**ACTIVITY:**
How does the data below read from its first line through the line containing "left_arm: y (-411"? Print those lines exactly.

**Records from a data collection:**
=====

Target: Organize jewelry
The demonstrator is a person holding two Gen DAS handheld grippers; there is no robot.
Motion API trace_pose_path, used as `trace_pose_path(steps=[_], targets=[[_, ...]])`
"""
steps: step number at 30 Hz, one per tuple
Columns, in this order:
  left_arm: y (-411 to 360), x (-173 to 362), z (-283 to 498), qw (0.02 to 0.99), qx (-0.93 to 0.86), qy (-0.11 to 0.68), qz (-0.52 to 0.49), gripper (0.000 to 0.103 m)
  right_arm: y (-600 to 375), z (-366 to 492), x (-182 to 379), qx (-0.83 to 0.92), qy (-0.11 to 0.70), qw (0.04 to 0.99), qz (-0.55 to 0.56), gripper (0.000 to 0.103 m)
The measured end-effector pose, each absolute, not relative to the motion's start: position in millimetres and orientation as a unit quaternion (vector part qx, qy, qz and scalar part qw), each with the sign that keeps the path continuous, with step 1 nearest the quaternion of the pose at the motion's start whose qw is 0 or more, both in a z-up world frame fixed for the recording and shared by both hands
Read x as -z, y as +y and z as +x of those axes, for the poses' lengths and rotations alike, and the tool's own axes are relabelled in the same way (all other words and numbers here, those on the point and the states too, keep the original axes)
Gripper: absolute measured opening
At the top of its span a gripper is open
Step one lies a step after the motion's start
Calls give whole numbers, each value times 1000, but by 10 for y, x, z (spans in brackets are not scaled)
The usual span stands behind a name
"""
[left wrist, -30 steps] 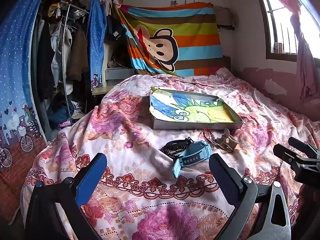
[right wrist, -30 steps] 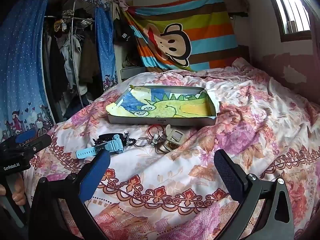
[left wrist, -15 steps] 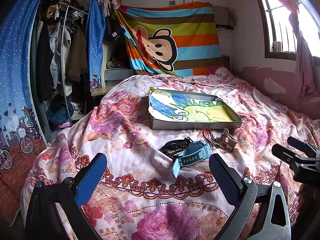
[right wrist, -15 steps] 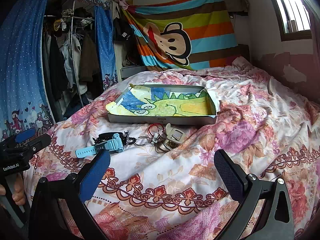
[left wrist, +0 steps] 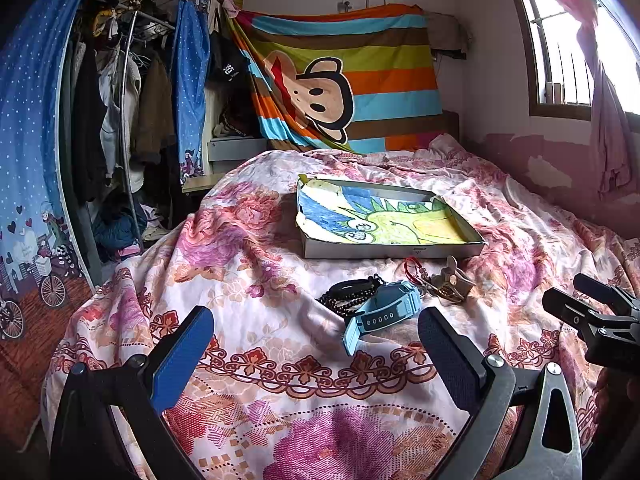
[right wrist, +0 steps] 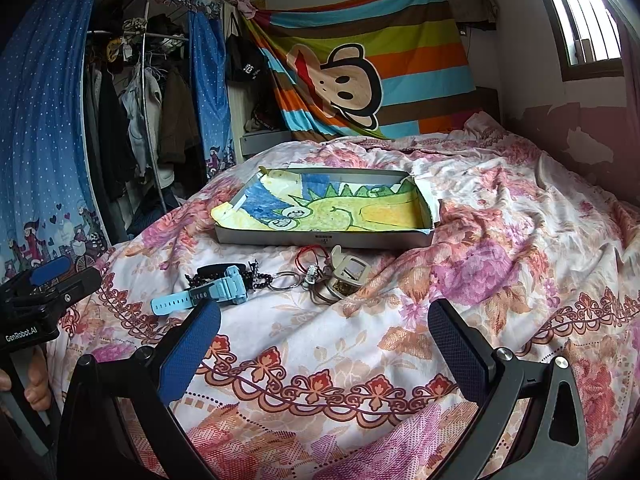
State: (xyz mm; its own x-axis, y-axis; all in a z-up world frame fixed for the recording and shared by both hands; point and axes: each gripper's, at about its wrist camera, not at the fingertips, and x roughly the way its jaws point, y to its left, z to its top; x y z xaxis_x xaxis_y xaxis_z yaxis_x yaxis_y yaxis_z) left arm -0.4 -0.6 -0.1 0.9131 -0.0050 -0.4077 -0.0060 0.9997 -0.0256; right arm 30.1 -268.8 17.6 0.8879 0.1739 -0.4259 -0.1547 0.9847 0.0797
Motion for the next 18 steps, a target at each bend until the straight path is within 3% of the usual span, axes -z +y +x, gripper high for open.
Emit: trace_pose_path(steps=[18], targets=[[-12,-2,-11,978,0,208,-12,103,-2687,284,-147,-84,224,971,23,102]])
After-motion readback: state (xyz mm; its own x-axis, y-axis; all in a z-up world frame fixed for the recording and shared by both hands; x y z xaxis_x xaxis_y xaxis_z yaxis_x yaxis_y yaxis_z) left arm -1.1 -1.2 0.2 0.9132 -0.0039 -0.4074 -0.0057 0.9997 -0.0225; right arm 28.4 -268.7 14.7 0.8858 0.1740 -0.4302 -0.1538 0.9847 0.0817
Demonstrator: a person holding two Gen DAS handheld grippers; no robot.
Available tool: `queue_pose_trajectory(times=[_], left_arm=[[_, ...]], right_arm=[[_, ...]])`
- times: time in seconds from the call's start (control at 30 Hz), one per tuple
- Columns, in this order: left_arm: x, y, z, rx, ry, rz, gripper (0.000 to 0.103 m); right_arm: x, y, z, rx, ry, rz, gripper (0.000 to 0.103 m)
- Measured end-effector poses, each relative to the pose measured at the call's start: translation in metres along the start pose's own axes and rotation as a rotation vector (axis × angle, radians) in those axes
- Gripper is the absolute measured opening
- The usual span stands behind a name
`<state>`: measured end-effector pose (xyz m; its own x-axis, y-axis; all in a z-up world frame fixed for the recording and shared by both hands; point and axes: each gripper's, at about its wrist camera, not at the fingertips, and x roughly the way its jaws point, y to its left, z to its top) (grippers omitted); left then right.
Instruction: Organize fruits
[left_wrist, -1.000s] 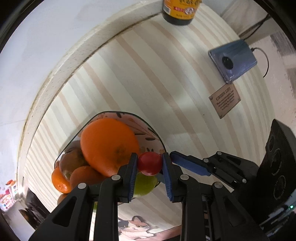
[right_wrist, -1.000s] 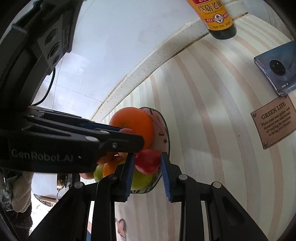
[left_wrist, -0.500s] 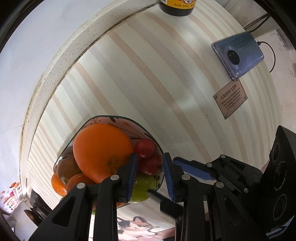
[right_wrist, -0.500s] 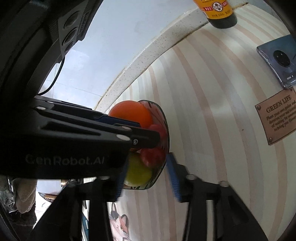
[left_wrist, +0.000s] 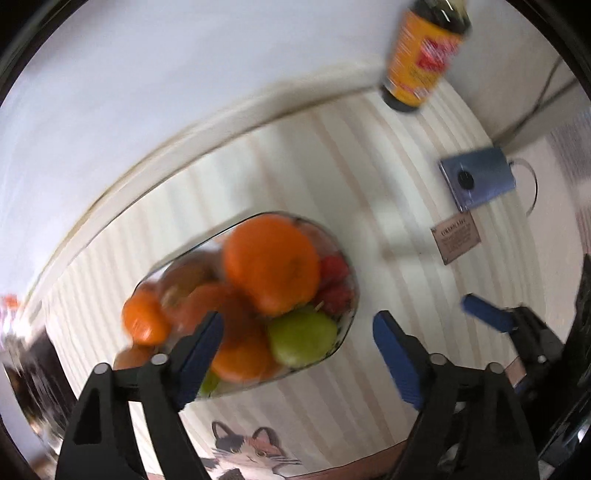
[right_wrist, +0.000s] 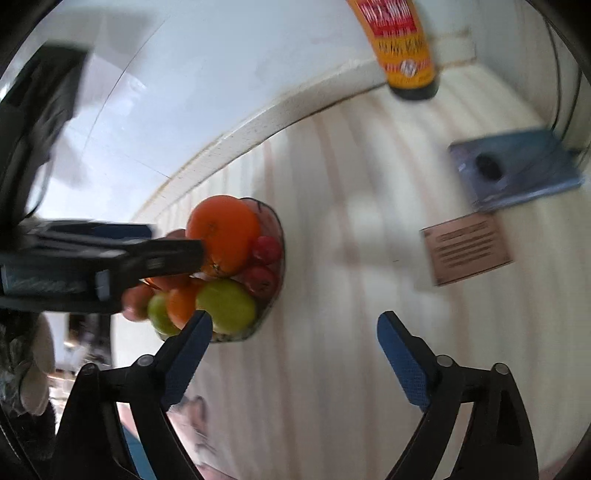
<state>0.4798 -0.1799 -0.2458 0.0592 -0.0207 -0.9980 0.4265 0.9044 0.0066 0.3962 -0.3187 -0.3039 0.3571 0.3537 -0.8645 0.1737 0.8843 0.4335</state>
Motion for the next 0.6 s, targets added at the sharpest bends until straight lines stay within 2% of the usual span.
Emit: queue_pose_trajectory(times=[0.07,0.3,0.43,0.6], left_arm=[[-0.011,0.015,-0.018,-0.069,-0.041,-0.004,0.093],[-0.045,0.062,-0.103,-0.287,-0.183,0.051,0.093],[-0.062,0.075,-0.142,-0.363,-0.248,0.084,0.093],[-0.097,0.081,-0.191,-0.382,-0.350,0.100,0.093]], right_arm=[[-0.014,0.013,0.000,-0.040,-0.022,-0.056,0.097],[-0.060,0.063,-0.015,-0.174,-0.097,-0.167,0.098],[-0.085,0.090,-0.032,-0.213,-0.125,-0.195,0.098],[-0.124,0.125,-0.069,-0.233,-0.190,-0.223,0.098]])
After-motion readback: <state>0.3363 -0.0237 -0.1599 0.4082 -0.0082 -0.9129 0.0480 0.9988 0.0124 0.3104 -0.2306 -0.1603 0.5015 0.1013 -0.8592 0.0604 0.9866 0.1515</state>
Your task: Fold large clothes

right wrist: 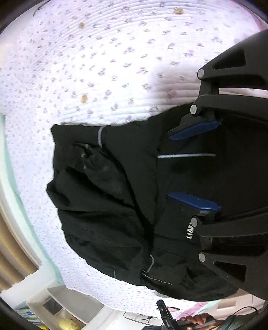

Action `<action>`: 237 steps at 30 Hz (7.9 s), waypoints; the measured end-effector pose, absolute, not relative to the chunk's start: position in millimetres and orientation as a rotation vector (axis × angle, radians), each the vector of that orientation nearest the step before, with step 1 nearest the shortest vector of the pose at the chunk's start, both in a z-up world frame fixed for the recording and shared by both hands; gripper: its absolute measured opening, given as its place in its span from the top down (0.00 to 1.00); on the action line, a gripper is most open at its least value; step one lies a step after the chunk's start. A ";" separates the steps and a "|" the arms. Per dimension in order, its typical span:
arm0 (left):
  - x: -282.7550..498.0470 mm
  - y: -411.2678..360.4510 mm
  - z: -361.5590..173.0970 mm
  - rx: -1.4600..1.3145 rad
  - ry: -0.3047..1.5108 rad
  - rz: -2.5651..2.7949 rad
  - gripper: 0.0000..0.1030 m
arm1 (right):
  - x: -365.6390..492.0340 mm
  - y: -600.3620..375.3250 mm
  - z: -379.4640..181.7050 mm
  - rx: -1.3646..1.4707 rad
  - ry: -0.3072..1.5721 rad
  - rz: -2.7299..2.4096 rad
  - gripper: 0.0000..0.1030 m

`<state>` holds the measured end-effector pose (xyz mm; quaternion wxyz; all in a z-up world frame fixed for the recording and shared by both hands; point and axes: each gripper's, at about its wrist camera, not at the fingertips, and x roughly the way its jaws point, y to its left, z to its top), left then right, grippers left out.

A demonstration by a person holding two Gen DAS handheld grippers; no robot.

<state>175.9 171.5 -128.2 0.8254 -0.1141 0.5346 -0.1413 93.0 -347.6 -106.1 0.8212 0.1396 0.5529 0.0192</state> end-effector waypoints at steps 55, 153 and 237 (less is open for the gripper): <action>-22.6 141.3 -199.2 -0.405 1.146 -0.669 0.70 | -177.0 -326.3 -139.4 0.443 1.251 0.083 0.57; 495.4 85.0 -168.6 -0.436 0.971 -0.182 0.96 | 349.0 -391.2 -182.2 0.122 1.093 -0.279 0.82; 208.6 -15.5 -132.6 -0.180 0.857 -0.503 0.51 | 96.9 -226.7 -134.6 0.179 0.874 0.089 0.28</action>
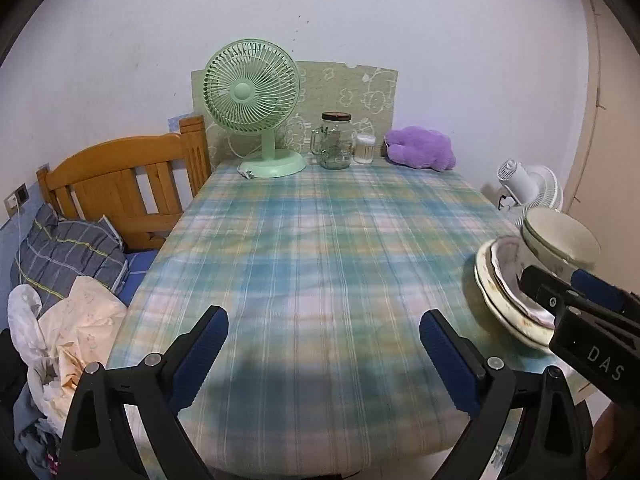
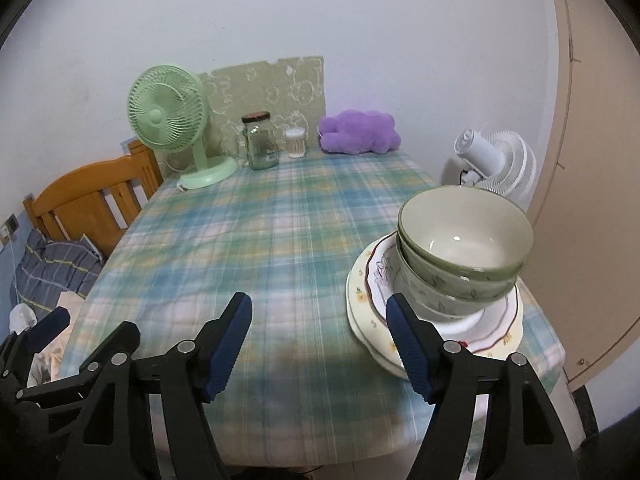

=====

**RESPONSE FOR THIS EXERCISE:**
Target: Organize jewelry
The demonstrator is a person holding two Gen DAS handheld grippers; there is no robot.
Motion API trace_pose_path, used as `trace_pose_path(steps=[_], targets=[[_, ...]])`
"""
steps: step number at 30 Hz, one per tuple
Columns, in this order:
  left_arm: y (-411 to 360), x (-173 to 362), z (-283 to 498), qw (0.02 to 0.99), qx (-0.93 to 0.86), qy (-0.11 to 0.68), qz (-0.52 to 0.49), gripper (0.000 to 0.103 m)

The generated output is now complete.